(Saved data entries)
============================================================
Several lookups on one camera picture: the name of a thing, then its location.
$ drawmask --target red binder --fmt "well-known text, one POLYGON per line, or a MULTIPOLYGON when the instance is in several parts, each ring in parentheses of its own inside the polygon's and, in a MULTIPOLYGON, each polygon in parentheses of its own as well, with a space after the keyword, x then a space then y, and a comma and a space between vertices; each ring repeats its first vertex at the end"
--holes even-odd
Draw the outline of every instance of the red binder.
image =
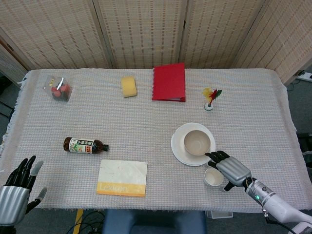
POLYGON ((154 68, 153 101, 185 101, 184 63, 154 68))

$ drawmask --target soy sauce bottle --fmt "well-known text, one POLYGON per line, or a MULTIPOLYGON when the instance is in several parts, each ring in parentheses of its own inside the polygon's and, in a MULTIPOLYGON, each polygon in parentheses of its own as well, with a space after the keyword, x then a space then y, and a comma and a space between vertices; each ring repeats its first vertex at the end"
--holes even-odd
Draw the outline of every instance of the soy sauce bottle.
POLYGON ((104 145, 99 140, 89 140, 83 138, 67 137, 65 138, 63 148, 68 152, 99 154, 102 151, 108 151, 109 146, 104 145))

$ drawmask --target white plate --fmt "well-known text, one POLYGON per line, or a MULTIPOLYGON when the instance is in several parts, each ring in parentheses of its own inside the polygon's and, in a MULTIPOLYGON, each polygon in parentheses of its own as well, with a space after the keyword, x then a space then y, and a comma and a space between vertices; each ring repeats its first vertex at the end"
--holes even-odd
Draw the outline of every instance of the white plate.
POLYGON ((175 157, 182 163, 189 166, 200 166, 207 163, 210 158, 202 156, 194 156, 188 153, 184 147, 184 138, 186 134, 193 130, 200 130, 206 133, 211 141, 209 152, 215 151, 215 138, 205 126, 199 123, 186 123, 180 126, 171 137, 171 149, 175 157))

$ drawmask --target power strip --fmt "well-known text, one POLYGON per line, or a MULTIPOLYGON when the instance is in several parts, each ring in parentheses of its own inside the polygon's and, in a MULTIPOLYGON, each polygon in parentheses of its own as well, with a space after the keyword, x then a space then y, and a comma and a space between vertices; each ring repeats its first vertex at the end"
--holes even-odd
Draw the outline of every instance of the power strip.
POLYGON ((310 78, 311 76, 312 76, 312 73, 306 72, 305 74, 298 76, 297 79, 312 82, 312 78, 310 78))

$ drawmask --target white tablecloth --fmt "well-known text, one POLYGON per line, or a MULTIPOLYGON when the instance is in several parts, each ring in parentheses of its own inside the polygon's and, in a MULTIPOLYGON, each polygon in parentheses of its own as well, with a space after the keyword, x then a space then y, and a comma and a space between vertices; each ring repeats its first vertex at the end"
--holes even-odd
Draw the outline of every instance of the white tablecloth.
POLYGON ((205 125, 216 147, 235 156, 268 187, 298 209, 312 208, 312 186, 288 108, 286 88, 266 69, 186 69, 186 102, 151 101, 152 69, 34 70, 20 93, 1 156, 0 182, 25 157, 44 160, 31 199, 42 187, 44 208, 131 208, 261 212, 242 188, 228 193, 203 182, 204 166, 173 155, 170 140, 184 123, 205 125), (68 103, 47 96, 48 75, 73 87, 68 103), (134 76, 137 96, 124 98, 122 76, 134 76), (210 112, 204 87, 222 89, 210 112), (110 145, 100 155, 68 153, 66 137, 110 145), (148 162, 146 197, 97 195, 102 159, 148 162))

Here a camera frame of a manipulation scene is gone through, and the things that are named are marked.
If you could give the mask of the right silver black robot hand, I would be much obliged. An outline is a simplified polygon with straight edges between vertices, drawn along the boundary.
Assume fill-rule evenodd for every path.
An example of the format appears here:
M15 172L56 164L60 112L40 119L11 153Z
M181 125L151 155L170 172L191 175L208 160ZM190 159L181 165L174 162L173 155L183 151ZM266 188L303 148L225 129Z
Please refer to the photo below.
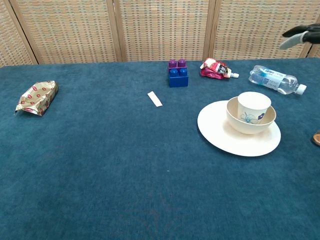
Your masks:
M310 25L295 26L284 32L282 36L287 39L280 44L279 48L281 50L286 50L295 45L304 43L319 44L320 24L314 23Z

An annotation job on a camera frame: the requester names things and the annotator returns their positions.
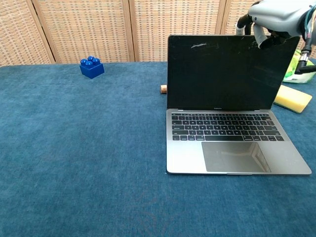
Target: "trackpad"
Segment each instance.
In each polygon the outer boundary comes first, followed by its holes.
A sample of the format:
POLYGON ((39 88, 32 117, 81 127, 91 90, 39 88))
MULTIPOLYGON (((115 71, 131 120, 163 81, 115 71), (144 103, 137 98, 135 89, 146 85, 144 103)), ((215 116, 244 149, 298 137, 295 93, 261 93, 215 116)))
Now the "trackpad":
POLYGON ((271 172, 256 142, 202 142, 208 172, 271 172))

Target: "laptop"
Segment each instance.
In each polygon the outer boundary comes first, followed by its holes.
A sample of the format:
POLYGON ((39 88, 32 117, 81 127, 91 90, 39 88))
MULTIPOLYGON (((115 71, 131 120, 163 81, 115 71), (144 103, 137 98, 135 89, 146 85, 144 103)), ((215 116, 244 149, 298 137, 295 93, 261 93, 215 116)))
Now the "laptop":
POLYGON ((311 174, 270 110, 298 42, 262 50, 254 36, 170 36, 167 172, 311 174))

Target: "blue lego brick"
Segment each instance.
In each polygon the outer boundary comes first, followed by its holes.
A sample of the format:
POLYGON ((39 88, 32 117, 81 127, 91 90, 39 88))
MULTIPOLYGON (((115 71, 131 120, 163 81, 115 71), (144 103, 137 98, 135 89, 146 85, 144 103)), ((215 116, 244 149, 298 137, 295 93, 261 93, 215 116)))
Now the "blue lego brick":
POLYGON ((104 73, 104 67, 100 59, 93 56, 89 56, 88 59, 82 59, 80 61, 80 69, 82 74, 91 79, 104 73))

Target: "laptop keyboard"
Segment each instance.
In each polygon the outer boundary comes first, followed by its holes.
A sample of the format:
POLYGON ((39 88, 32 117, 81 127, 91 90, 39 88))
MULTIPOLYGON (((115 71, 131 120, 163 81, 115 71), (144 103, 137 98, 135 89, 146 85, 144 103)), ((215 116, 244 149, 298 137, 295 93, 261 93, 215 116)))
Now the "laptop keyboard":
POLYGON ((268 114, 171 115, 174 141, 284 141, 268 114))

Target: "green object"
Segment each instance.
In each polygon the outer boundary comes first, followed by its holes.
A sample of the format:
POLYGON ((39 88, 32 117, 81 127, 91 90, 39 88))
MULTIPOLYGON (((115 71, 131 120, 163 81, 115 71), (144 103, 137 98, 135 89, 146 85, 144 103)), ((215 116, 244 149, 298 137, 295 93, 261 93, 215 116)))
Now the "green object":
MULTIPOLYGON (((305 73, 305 74, 301 74, 301 75, 294 74, 296 66, 298 64, 298 61, 300 59, 300 56, 301 56, 301 51, 296 50, 294 55, 293 55, 293 58, 290 62, 290 65, 288 66, 288 69, 285 73, 285 76, 283 79, 284 82, 308 83, 315 75, 315 72, 314 73, 305 73)), ((314 65, 314 64, 310 60, 308 60, 307 65, 309 66, 309 65, 314 65)))

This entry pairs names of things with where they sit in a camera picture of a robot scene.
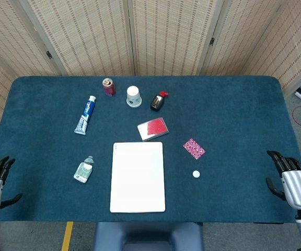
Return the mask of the blue white toothpaste tube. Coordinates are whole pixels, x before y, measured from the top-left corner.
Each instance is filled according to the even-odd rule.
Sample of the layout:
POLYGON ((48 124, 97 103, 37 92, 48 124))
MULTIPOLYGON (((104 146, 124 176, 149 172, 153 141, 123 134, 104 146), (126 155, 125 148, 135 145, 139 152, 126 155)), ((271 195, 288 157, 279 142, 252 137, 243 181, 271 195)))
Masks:
POLYGON ((86 135, 86 130, 88 127, 88 123, 90 121, 91 115, 93 113, 93 110, 96 105, 96 97, 95 96, 89 96, 89 99, 87 100, 83 113, 80 117, 80 120, 74 130, 76 134, 86 135))

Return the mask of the red ink stamp pad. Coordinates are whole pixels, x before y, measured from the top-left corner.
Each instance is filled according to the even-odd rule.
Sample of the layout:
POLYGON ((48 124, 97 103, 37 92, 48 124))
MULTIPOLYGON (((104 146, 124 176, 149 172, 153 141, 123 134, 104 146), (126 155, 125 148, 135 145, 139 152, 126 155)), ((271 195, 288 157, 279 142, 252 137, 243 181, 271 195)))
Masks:
POLYGON ((137 126, 137 129, 143 142, 169 133, 162 117, 141 123, 137 126))

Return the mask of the white magnetic board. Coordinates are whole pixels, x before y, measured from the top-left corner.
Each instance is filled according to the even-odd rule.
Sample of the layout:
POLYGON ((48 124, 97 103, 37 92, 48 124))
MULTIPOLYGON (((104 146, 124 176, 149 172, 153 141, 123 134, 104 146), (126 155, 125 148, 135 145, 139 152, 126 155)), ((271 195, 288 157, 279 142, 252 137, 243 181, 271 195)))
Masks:
POLYGON ((113 144, 110 212, 165 212, 163 144, 113 144))

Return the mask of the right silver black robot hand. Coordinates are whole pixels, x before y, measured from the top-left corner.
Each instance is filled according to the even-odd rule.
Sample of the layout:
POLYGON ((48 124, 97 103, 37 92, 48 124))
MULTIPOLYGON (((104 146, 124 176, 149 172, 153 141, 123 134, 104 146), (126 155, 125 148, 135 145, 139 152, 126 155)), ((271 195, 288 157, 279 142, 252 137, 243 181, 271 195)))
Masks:
POLYGON ((276 189, 271 178, 265 179, 270 192, 286 201, 296 210, 301 210, 301 164, 293 157, 285 157, 277 151, 267 151, 272 158, 282 182, 283 190, 276 189))

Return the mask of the pink patterned card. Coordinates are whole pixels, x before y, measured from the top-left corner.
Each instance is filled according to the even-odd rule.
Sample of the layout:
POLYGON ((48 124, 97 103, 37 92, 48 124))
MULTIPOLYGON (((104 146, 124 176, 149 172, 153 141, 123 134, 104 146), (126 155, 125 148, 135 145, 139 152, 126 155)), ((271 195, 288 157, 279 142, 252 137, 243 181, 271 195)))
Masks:
POLYGON ((205 149, 202 148, 194 139, 189 139, 183 147, 195 160, 198 160, 205 153, 205 149))

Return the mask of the green white tube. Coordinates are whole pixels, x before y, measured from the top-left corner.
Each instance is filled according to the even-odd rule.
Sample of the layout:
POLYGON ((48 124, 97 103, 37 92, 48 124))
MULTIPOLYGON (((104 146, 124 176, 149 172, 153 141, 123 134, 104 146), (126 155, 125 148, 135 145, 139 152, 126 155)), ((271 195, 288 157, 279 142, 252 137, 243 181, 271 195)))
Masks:
POLYGON ((73 178, 76 179, 78 182, 85 184, 92 173, 93 165, 93 157, 88 156, 84 161, 82 161, 79 164, 73 178))

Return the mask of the white floral paper cup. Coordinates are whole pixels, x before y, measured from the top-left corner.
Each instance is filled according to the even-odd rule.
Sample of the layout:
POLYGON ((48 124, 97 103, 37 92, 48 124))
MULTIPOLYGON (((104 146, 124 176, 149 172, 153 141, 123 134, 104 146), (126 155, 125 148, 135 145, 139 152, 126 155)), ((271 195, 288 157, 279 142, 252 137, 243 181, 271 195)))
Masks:
POLYGON ((129 86, 126 90, 126 103, 132 108, 137 108, 142 104, 140 91, 136 86, 129 86))

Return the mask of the black ink bottle red cap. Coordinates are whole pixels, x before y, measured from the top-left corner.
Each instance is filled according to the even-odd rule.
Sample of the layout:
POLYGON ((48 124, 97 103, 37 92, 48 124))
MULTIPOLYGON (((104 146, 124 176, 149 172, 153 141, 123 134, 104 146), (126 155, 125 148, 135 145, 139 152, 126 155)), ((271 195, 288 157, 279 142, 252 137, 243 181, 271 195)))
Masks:
POLYGON ((160 111, 167 96, 169 96, 169 94, 165 91, 161 91, 159 94, 157 94, 150 104, 150 109, 153 111, 160 111))

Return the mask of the blue table cloth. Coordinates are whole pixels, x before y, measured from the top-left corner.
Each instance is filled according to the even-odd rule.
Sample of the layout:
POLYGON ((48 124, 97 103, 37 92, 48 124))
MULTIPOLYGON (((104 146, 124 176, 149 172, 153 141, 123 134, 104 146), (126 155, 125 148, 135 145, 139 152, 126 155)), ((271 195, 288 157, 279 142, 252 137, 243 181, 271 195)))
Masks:
POLYGON ((271 194, 265 179, 282 185, 268 150, 300 159, 278 80, 270 76, 115 76, 105 94, 101 76, 27 76, 13 81, 0 122, 0 158, 16 161, 3 191, 15 205, 0 221, 293 222, 295 211, 271 194), (142 104, 126 103, 136 86, 142 104), (150 109, 161 91, 160 111, 150 109), (89 96, 96 97, 86 135, 74 132, 89 96), (137 126, 162 117, 166 210, 111 213, 115 142, 141 140, 137 126), (194 139, 195 160, 183 145, 194 139), (92 156, 87 182, 73 178, 92 156), (200 172, 194 178, 194 170, 200 172))

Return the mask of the red soda can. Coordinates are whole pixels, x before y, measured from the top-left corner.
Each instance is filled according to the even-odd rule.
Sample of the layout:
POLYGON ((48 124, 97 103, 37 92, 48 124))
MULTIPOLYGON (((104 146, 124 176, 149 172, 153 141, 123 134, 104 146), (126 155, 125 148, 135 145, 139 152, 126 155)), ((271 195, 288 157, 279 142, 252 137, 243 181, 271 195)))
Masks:
POLYGON ((114 96, 115 95, 115 87, 113 80, 111 78, 105 78, 102 81, 103 88, 107 96, 114 96))

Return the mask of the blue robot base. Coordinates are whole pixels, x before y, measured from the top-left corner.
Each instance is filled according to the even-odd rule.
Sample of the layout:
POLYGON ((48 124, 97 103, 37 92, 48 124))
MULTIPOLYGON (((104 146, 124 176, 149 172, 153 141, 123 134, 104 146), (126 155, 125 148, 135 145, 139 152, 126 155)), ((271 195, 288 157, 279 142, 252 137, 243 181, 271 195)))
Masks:
POLYGON ((93 251, 123 251, 136 244, 146 249, 165 243, 171 251, 204 251, 203 224, 195 222, 99 222, 93 251))

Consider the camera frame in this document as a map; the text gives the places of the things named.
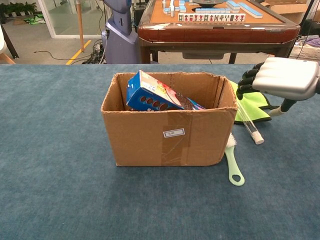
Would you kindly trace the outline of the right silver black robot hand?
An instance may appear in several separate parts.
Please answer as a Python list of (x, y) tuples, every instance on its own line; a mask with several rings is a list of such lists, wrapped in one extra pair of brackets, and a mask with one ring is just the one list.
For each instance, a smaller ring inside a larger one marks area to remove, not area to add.
[(269, 112), (281, 116), (298, 101), (320, 93), (320, 64), (316, 61), (268, 57), (247, 70), (238, 82), (236, 96), (260, 92), (283, 98), (282, 104)]

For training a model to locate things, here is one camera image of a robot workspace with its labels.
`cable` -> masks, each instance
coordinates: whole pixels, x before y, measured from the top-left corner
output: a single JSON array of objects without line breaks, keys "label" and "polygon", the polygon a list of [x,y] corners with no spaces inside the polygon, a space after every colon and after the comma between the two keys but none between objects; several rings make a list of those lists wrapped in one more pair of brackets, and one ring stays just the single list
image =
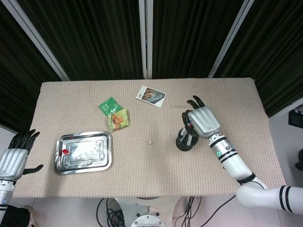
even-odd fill
[{"label": "cable", "polygon": [[225,203],[223,203],[220,207],[218,207],[218,209],[216,209],[216,211],[212,214],[212,216],[210,216],[210,218],[203,224],[203,225],[201,225],[200,227],[203,227],[203,226],[205,226],[212,218],[213,218],[213,216],[216,214],[216,212],[221,208],[221,207],[223,207],[226,203],[228,203],[229,201],[231,201],[233,198],[235,198],[236,196],[234,195],[234,196],[232,196],[228,201],[226,201]]},{"label": "cable", "polygon": [[193,205],[193,203],[194,203],[195,197],[194,197],[194,196],[189,197],[189,200],[188,200],[188,203],[187,203],[187,206],[186,206],[186,209],[185,209],[185,213],[184,213],[182,216],[180,216],[180,217],[178,217],[178,218],[176,219],[176,221],[175,221],[175,227],[176,227],[177,220],[178,220],[179,218],[182,218],[182,217],[184,217],[184,219],[183,219],[183,222],[182,222],[181,226],[182,226],[182,227],[190,227],[190,220],[191,220],[191,219],[196,215],[196,213],[198,212],[198,210],[199,210],[199,208],[200,208],[200,205],[201,205],[201,199],[202,199],[202,197],[200,197],[199,205],[198,205],[196,211],[194,212],[194,214],[192,215],[192,209],[191,209],[191,207],[192,207],[192,205]]},{"label": "cable", "polygon": [[99,207],[100,207],[100,204],[102,203],[102,201],[104,200],[105,198],[101,199],[100,202],[98,203],[98,206],[97,206],[97,210],[96,210],[96,219],[97,219],[97,222],[99,224],[100,227],[103,227],[99,221],[99,218],[98,218],[98,211],[99,211]]},{"label": "cable", "polygon": [[257,183],[258,185],[261,186],[261,188],[265,189],[260,183],[258,183],[258,182],[256,182],[256,181],[251,181],[251,182]]},{"label": "cable", "polygon": [[[99,207],[104,199],[105,198],[100,200],[100,202],[97,205],[97,210],[96,210],[96,219],[97,219],[97,222],[100,227],[104,227],[104,226],[101,225],[101,223],[99,221],[98,211],[99,211]],[[108,203],[108,199],[106,200],[106,217],[107,217],[108,227],[125,227],[124,216],[123,216],[122,210],[121,209],[113,210],[113,209],[109,208],[109,205],[111,203],[112,203],[112,201],[110,203]]]}]

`beige tablecloth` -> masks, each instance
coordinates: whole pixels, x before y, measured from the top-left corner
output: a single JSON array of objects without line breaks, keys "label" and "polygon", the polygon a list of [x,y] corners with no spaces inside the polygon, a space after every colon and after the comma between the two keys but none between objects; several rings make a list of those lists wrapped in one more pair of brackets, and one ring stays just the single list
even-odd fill
[{"label": "beige tablecloth", "polygon": [[[135,99],[142,85],[166,92],[161,108]],[[192,95],[210,107],[248,167],[268,187],[285,184],[269,119],[252,79],[163,79],[47,82],[32,129],[41,132],[27,167],[44,168],[17,182],[15,197],[154,197],[231,195],[239,184],[222,168],[208,141],[189,152],[176,148],[181,114]],[[59,175],[57,140],[65,134],[107,130],[98,105],[110,97],[129,111],[131,126],[112,133],[113,163],[106,171]]]}]

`green snack bag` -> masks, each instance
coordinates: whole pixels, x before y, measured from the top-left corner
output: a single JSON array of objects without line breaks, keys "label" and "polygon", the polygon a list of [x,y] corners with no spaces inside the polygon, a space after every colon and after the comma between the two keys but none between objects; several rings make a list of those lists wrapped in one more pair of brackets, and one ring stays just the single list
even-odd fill
[{"label": "green snack bag", "polygon": [[107,117],[109,114],[113,114],[122,109],[122,107],[115,101],[113,97],[110,97],[107,101],[100,104],[99,109],[105,114]]},{"label": "green snack bag", "polygon": [[130,125],[126,109],[122,109],[112,115],[109,114],[107,120],[110,132]]}]

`metal tray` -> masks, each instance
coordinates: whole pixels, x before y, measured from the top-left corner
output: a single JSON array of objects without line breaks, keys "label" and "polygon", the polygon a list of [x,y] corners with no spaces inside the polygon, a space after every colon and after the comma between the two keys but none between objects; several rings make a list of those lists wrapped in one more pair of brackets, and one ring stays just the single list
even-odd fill
[{"label": "metal tray", "polygon": [[107,131],[61,136],[56,146],[56,170],[60,174],[74,174],[108,169],[112,163],[111,141]]}]

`robot finger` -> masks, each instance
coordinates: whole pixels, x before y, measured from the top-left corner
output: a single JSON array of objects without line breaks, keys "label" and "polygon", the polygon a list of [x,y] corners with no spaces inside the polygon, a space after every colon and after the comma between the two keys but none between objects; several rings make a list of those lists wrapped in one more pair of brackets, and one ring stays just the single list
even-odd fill
[{"label": "robot finger", "polygon": [[15,135],[15,136],[11,139],[11,142],[10,142],[10,144],[9,144],[8,149],[13,148],[13,145],[14,145],[14,143],[15,143],[17,137],[19,136],[19,134],[20,134],[20,133],[18,133],[17,135]]},{"label": "robot finger", "polygon": [[188,125],[189,119],[187,113],[182,113],[182,120],[185,126]]},{"label": "robot finger", "polygon": [[35,139],[38,137],[39,134],[40,134],[40,132],[36,132],[34,135],[32,135],[32,137],[27,142],[25,149],[28,150],[28,154],[29,154],[30,150],[33,148]]},{"label": "robot finger", "polygon": [[26,139],[27,138],[27,134],[28,134],[28,132],[22,134],[23,136],[20,139],[20,143],[18,144],[18,146],[16,148],[23,148],[24,142],[25,142],[25,140],[27,140]]},{"label": "robot finger", "polygon": [[195,103],[193,100],[187,100],[186,101],[188,104],[191,104],[191,106],[194,108],[194,109],[198,109],[199,106],[197,105],[197,103]]},{"label": "robot finger", "polygon": [[25,149],[25,146],[28,142],[28,140],[31,138],[31,136],[34,134],[35,129],[28,131],[25,136],[24,139],[21,141],[21,144],[19,145],[19,148]]},{"label": "robot finger", "polygon": [[19,136],[16,138],[16,141],[13,145],[13,148],[18,148],[22,138],[23,138],[24,134],[23,133],[20,133]]},{"label": "robot finger", "polygon": [[196,102],[198,103],[198,105],[200,107],[204,107],[205,106],[205,104],[202,102],[202,100],[198,96],[193,96],[193,98],[196,100]]},{"label": "robot finger", "polygon": [[23,170],[23,175],[26,174],[33,174],[38,172],[39,170],[41,170],[43,168],[44,165],[38,165],[36,168],[32,168],[32,169],[24,169]]}]
============================================================
» REQUIREMENT
Retype only this range exactly: the first line of the data through the line where "Draw the outline of every instance of the red" appears.

» RESPONSE
Several lookups on one camera picture: the name of a thing, then its location.
$ drawmask --target red binder --fmt "well-known text, one POLYGON per line, or a MULTIPOLYGON when the instance is in several parts, each ring in parentheses of its own inside the polygon's and, in a MULTIPOLYGON, each polygon in parentheses of its own as well, with a space after the keyword, x then a space then y, and a comma and a space between vertices; each ring repeats its first vertex at the end"
--holes even-odd
Draw the outline of every instance of the red binder.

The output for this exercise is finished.